ACTIVITY. Write the listing out again, exactly as it reads below.

(SOURCE RECORDS begins)

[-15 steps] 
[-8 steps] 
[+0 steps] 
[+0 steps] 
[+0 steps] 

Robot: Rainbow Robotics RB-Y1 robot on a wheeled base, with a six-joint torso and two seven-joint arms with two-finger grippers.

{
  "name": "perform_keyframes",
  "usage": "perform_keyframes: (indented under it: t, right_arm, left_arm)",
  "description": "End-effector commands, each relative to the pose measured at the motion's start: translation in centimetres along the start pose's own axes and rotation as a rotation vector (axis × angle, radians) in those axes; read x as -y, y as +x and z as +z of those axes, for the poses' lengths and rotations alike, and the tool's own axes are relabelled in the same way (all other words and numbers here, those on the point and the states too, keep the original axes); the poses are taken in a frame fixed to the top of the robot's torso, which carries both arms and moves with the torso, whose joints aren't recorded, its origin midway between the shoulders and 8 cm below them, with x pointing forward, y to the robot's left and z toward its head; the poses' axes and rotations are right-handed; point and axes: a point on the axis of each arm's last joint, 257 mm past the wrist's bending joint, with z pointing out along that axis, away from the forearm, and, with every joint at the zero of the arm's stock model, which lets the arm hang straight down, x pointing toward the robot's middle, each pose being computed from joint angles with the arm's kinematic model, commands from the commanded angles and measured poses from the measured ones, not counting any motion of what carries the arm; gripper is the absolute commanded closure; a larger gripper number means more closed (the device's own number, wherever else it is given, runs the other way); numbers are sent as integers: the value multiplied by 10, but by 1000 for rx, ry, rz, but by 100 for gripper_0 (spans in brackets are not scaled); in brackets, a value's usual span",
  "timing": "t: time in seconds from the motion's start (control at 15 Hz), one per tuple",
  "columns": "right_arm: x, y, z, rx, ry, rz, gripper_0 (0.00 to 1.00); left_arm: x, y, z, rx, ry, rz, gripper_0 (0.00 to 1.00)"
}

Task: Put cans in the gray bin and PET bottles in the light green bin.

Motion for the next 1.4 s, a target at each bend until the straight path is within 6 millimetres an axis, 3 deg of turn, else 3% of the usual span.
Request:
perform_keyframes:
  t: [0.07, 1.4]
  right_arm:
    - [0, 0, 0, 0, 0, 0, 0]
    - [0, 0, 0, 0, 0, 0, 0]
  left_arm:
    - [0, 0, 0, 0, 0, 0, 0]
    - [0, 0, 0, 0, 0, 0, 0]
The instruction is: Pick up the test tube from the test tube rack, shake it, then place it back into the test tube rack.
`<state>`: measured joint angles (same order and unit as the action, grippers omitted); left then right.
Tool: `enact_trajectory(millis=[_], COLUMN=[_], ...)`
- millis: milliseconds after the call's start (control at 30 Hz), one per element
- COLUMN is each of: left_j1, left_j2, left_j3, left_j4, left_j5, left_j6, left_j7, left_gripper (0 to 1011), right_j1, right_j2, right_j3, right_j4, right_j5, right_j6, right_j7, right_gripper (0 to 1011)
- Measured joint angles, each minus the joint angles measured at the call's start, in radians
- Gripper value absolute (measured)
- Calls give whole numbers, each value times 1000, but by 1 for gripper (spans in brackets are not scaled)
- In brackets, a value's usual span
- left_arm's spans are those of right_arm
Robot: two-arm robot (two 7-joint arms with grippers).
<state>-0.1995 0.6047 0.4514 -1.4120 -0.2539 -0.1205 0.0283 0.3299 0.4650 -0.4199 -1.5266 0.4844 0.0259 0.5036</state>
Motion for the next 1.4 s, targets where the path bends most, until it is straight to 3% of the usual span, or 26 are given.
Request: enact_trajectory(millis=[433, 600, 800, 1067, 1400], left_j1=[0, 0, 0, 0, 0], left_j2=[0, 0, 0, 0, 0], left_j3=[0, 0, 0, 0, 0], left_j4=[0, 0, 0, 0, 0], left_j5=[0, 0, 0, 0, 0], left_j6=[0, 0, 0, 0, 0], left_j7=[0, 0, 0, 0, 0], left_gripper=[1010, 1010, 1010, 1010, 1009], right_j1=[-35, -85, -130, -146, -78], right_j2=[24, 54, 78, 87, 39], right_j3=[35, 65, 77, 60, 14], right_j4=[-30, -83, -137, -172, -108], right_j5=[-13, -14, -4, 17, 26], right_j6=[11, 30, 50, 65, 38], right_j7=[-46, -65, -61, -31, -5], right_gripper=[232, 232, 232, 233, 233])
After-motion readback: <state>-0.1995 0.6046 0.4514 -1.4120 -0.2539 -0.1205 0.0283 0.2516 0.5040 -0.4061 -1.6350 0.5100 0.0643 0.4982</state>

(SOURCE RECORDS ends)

RESULT OF THIS EXERCISE.
[-15 steps] 
[-8 steps] 
[+0 steps] 
[+0 steps] 
[+0 steps] 

Robot: Rainbow Robotics RB-Y1 robot on a wheeled base, with a six-joint torso and two seven-joint arms with two-finger grippers.

{
  "name": "perform_keyframes",
  "usage": "perform_keyframes: (indented under it: t, right_arm, left_arm)",
  "description": "End-effector commands, each relative to the pose measured at the motion's start: translation in centimetres along the start pose's own axes and rotation as a rotation vector (axis × angle, radians) in those axes; read x as -y, y as +x and z as +z of those axes, for the poses' lengths and rotations alike, and the tool's own axes are relabelled in the same way (all other words and numbers here, those on the point and the states too, keep the original axes); the poses are taken in a frame fixed to the top of the robot's torso, which carries both arms and moves with the torso, whose joints aren't recorded, its origin midway between the shoulders and 8 cm below them, with x pointing forward, y to the robot's left and z toward its head; the poses' axes and rotations are right-handed; point and axes: a point on the axis of each arm's last joint, 257 mm past the wrist's bending joint, with z pointing out along that axis, away from the forearm, and, with every joint at the zero of the arm's stock model, which lets the arm hang straight down, x pointing toward the robot's middle, each pose being computed from joint angles with the arm's kinematic model, commands from the commanded angles and measured poses from the measured ones, not counting any motion of what carries the arm; gripper is the absolute commanded closure; a larger gripper number means more closed (the device's own number, wherever else it is given, runs the other way); numbers are sent as integers: the value multiplied by 10, but by 1000 for rx, ry, rz, but by 100 for gripper_0 (spans in brackets are not scaled); in brackets, a value's usual span",
  "timing": "t: time in seconds from the motion's start (control at 15 Hz), one per tuple",
  "columns": "right_arm: x, y, z, rx, ry, rz, gripper_0 (0.00 to 1.00); left_arm: x, y, z, rx, ry, rz, gripper_0 (0.00 to 1.00)"
}

Task: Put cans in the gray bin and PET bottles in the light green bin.

Motion for the next 1.4 s, a target at each bend until the straight path is within 6 millimetres an axis, 3 deg of turn, else 3% of the usual span.
Request:
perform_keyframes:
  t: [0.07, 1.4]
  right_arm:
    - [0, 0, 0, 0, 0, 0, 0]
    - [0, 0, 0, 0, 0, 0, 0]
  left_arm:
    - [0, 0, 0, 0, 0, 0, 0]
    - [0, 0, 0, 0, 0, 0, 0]
The instruction is: Pick up the test tube from the test tube rack, shake it, then place it back into the test tube rack.
`<state>`: measured joint angles (same order and unit as the action, grippers omitted); left then right.
Tool: `enact_trajectory(millis=[_], COLUMN=[_], ...)`
- millis: milliseconds after the call's start (control at 30 Hz), one per element
- COLUMN is each of: left_j1, left_j2, left_j3, left_j4, left_j5, left_j6, left_j7, left_gripper (0 to 1011), right_j1, right_j2, right_j3, right_j4, right_j5, right_j6, right_j7, right_gripper (0 to 1011)
- Measured joint angles, each minus the joint angles measured at the call's start, in radians
- Gripper value absolute (measured)
- Calls give whole numbers, each value times 1000, but by 1 for gripper (spans in brackets are not scaled)
- In brackets, a value's usual span
- left_arm's spans are those of right_arm
Robot: two-arm robot (two 7-joint arms with grippers).
<state>-0.1995 0.6047 0.4514 -1.4120 -0.2539 -0.1205 0.0283 0.3299 0.4650 -0.4199 -1.5266 0.4844 0.0259 0.5036</state>
Motion for the next 1.4 s, targets where the path bends most, until it is straight to 3% of the usual span, or 26 are given.
Request: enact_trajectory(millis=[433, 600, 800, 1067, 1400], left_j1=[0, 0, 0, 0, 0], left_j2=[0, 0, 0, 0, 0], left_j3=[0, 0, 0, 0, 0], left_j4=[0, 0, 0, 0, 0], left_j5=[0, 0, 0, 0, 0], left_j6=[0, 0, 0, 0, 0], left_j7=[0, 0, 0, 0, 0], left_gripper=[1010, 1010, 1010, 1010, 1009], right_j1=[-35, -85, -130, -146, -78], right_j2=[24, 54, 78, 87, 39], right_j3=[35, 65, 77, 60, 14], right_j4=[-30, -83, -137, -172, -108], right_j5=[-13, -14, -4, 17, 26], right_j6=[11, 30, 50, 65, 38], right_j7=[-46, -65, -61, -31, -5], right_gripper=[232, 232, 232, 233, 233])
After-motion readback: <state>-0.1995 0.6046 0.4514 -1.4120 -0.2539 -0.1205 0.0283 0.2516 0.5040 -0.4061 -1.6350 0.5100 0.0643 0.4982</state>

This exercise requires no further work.